Par exemple, si vous détenez des parts d’une valeur totale de 30.000 €, seuls 7.500 € (25 % de 30.000 €) seront soumis aux droits de succession ou de donation. Cependant, pour bénéficier de cet abattement, certaines conditions doivent être respectées. Vous devez obtenir un certificat délivré par le Directeur Départemental des Territoires (DDT), attestant que les bois et forêts concernés respectent une garantie de gestion durable.
Pour des parts de groupement forestier, l’engagement d’appliquer pendant trente ans un document de gestion durable — Plan Simple de Gestion (PSG), Code des Bonnes Pratiques Sylvicoles (CBPS) ou Règlement Type de Gestion (RTG) — est pris par le groupement lui-même, par l’intermédiaire de son représentant (CGI, art. 793, 1-3° ; BOI-ENR-DMTG-10-20-30-10, § 220). C’est pour des bois et forêts détenus en direct qu’il incombe à l’héritier, au légataire ou au donataire. Il est important de noter que ce certificat doit dater de moins de deux ans au moment de la déclaration de succession ou de donation. C’est au gérant du groupement forestier de faire la demande de ce certificat pour le compte des porteurs de parts.
Planification successorale stratégique
La transmission d’un patrimoine forestier se prépare. Le régime décrit ci-dessus s’applique aussi bien aux donations qu’aux successions. En réalisant une donation de vos parts de groupement forestier de votre vivant, vous pouvez bénéficier de l’abattement de 75 % sur la valeur des forêts, tout en transmettant votre patrimoine de manière anticipée.
Cette démarche permet de réduire considérablement les droits de mutation, tout en garantissant que vos héritiers profitent pleinement de la valeur réelle de votre patrimoine forestier.

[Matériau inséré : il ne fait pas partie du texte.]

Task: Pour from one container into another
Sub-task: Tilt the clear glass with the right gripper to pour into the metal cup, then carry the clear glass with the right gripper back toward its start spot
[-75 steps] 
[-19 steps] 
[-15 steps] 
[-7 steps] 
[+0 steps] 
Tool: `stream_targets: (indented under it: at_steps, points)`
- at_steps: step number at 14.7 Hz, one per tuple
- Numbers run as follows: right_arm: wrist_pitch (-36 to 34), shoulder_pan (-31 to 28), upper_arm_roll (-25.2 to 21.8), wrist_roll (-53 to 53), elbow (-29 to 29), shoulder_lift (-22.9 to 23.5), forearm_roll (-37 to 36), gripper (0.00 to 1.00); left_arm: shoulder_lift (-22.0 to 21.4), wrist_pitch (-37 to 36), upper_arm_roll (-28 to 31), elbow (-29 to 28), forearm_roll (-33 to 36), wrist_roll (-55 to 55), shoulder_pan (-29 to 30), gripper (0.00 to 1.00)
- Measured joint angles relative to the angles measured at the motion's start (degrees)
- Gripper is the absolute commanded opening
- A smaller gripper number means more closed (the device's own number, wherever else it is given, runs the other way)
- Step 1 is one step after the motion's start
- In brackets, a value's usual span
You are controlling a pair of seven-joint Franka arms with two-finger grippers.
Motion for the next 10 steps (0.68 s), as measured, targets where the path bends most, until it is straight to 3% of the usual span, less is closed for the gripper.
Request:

La mise en place d’une transmission suppose de vérifier au préalable que chaque condition est réunie : c’est le rôle de votre notaire et de votre conseil fiscal, dont l’analyse ne peut pas être remplacée par une présentation générale comme celle-ci.
Conclusion
En résumé, trois régimes distincts peuvent entrer en jeu, chacun avec ses conditions propres : le crédit d’impôt DEFI à l’acquisition, l’exonération partielle des droits de succession et de donation, et — pour les seuls véhicules non exclus par la doctrine administrative — l’exonération partielle d’impôt sur la fortune immobilière. Aucun n’est automatique, et leur portée dépend du véhicule retenu comme de votre situation personnelle.
Chacun suppose le respect de conditions précises, au premier rang desquelles une garantie de gestion durable des forêts et, selon les cas, un engagement de conservation des parts.
Avant toute décision, faites analyser votre situation par un conseiller et par votre conseil fiscal. Investir dans un groupement forestier comporte un risque de perte en capital, une liquidité très faible et un aléa naturel ; les avantages fiscaux décrits ici dépendent de conditions susceptibles d’évoluer et ne constituent pas, à eux seuls, une raison d’investir.
Sources : Code général des impôts, articles 200 quindecies, 793 et 976 ; BOFiP BOI-IR-RICI-60, BOI-ENR-DMTG-10-20-30-10 et BOI-PAT-IFI-30-20. Régime en vigueur à la date de publication, susceptible d’évoluer. Contenu informatif ne constituant ni un conseil personnalisé, ni une recommandation d’investissement, ni une consultation fiscale. Éditeur : INVEST’AIDE, conseiller en investissements financiers, ORIAS 21001101.